**PROBLEM REQUIREMENTS**
Without the images, print every line of the material below exactly as given.

INFORMATION SUPPLIED Start Marker

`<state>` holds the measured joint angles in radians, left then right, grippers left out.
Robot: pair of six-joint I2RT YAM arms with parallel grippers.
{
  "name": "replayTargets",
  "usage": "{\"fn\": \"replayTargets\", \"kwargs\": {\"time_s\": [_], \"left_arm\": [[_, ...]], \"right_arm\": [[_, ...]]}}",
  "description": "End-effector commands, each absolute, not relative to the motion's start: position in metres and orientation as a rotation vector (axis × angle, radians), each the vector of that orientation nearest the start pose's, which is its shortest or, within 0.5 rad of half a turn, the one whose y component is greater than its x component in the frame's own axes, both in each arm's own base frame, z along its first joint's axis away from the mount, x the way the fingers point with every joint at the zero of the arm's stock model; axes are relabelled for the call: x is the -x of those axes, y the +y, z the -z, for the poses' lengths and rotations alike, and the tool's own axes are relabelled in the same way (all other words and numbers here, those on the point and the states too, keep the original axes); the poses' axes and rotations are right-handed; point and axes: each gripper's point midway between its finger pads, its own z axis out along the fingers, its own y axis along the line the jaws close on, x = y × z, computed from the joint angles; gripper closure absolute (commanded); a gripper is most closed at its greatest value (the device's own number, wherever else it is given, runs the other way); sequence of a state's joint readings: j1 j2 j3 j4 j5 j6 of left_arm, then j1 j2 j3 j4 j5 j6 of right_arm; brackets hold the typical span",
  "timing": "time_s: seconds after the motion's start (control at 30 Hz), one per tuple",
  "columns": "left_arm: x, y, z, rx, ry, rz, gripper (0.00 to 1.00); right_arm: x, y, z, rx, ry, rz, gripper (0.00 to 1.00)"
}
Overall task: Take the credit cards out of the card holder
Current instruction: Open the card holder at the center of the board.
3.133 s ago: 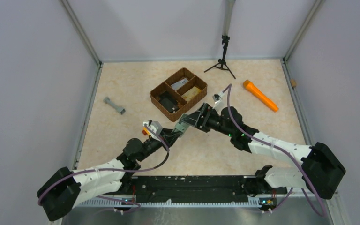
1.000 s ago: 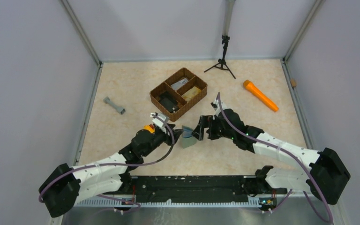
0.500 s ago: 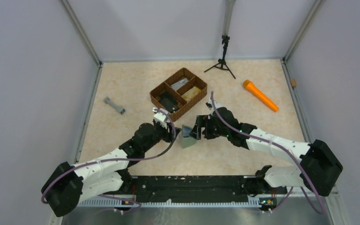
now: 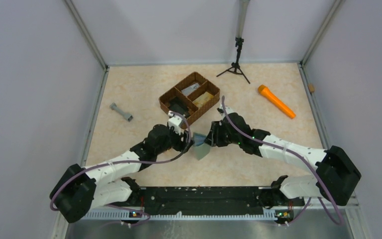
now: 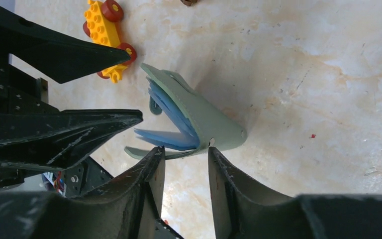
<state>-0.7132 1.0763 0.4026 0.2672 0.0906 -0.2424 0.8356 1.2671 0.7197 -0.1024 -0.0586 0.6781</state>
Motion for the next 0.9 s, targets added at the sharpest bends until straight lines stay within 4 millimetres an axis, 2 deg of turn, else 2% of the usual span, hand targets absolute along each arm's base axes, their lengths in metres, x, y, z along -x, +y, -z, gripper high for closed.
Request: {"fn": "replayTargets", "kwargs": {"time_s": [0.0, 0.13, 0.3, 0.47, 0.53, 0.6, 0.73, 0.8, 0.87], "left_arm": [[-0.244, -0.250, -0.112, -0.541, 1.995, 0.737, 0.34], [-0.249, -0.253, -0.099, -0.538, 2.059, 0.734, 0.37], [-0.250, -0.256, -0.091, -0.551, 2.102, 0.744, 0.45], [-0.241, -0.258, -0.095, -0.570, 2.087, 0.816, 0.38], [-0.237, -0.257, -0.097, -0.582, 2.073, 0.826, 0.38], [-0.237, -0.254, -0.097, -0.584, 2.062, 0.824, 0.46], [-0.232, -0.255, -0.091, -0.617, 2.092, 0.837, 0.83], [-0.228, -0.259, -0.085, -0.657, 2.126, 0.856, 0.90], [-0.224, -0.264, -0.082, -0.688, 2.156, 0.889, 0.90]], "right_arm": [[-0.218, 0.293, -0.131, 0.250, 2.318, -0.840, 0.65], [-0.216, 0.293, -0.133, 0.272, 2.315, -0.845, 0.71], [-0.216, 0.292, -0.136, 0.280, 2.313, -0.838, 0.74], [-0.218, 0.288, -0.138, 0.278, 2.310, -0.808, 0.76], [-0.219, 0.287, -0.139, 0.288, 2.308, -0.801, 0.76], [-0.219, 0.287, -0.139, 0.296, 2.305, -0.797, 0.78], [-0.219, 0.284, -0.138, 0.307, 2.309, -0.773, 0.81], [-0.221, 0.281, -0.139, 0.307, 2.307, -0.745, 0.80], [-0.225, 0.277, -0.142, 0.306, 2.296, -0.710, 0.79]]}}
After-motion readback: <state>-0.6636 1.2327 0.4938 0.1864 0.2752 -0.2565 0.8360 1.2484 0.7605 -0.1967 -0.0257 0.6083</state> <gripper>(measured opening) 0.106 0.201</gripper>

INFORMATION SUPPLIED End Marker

**RESULT**
`<state>` holds the measured joint angles in radians, left then right, grippers left out.
Robot: pair of six-joint I2RT YAM arms with parallel grippers.
{
  "name": "replayTargets",
  "usage": "{\"fn\": \"replayTargets\", \"kwargs\": {\"time_s\": [_], \"left_arm\": [[_, ...]], \"right_arm\": [[_, ...]]}}",
  "description": "End-effector commands, each absolute, not relative to the motion's start: position in metres and orientation as a rotation vector (axis × angle, radians), each the vector of that orientation nearest the start pose's, which is its shortest or, within 0.5 rad of half a turn, the one whose y component is greater than its x component in the frame's own axes, both in each arm's own base frame, z along its first joint's axis away from the mount, x the way the fingers point with every joint at the zero of the arm's stock model; axes are relabelled for the call: x is the -x of those axes, y the +y, z the -z, for the poses' lengths and rotations alike, and the tool's own axes are relabelled in the same way (all other words and numbers here, those on the point and the states too, keep the original axes); the poses' axes and rotations are right-handed; point and axes: each gripper's point midway between its finger pads, its own z axis out along the fingers, its own y axis along the line the jaws close on, x = y × z, computed from the joint angles; gripper closure absolute (commanded); a gripper is most closed at its greatest value (the device's own number, wherever else it is given, runs the other way); sequence of a state's joint readings: j1 j2 j3 j4 j5 j6 of left_arm, then j1 j2 j3 j4 j5 j6 of right_arm; brackets hold the typical span",
  "timing": "time_s: seconds after the motion's start (control at 30 Hz), one per tuple",
  "columns": "left_arm: x, y, z, rx, ry, rz, gripper (0.00 to 1.00); right_arm: x, y, z, rx, ry, rz, gripper (0.00 to 1.00)"
}
Overall task: Take the credit cards out of the card holder
Current instruction: Open the card holder at the center of the board.
3.133 s ago: 
1.000 s ago: 
0.500 s ago: 
now: 
now: 
<state>-0.7132 1.0763 0.4026 0.2672 0.0906 -0.2424 0.8356 1.2671 0.7197 -0.1024 -0.0586 0.6781</state>
Motion for the next 0.9 s, targets added at the sharpest bends until straight lines stay within 4 millimetres an axis, 2 deg of turn, else 2% of the usual span, hand targets absolute along each arm's base axes, their lengths in metres, x, y, z along -x, +y, -z, gripper high for closed.
Request: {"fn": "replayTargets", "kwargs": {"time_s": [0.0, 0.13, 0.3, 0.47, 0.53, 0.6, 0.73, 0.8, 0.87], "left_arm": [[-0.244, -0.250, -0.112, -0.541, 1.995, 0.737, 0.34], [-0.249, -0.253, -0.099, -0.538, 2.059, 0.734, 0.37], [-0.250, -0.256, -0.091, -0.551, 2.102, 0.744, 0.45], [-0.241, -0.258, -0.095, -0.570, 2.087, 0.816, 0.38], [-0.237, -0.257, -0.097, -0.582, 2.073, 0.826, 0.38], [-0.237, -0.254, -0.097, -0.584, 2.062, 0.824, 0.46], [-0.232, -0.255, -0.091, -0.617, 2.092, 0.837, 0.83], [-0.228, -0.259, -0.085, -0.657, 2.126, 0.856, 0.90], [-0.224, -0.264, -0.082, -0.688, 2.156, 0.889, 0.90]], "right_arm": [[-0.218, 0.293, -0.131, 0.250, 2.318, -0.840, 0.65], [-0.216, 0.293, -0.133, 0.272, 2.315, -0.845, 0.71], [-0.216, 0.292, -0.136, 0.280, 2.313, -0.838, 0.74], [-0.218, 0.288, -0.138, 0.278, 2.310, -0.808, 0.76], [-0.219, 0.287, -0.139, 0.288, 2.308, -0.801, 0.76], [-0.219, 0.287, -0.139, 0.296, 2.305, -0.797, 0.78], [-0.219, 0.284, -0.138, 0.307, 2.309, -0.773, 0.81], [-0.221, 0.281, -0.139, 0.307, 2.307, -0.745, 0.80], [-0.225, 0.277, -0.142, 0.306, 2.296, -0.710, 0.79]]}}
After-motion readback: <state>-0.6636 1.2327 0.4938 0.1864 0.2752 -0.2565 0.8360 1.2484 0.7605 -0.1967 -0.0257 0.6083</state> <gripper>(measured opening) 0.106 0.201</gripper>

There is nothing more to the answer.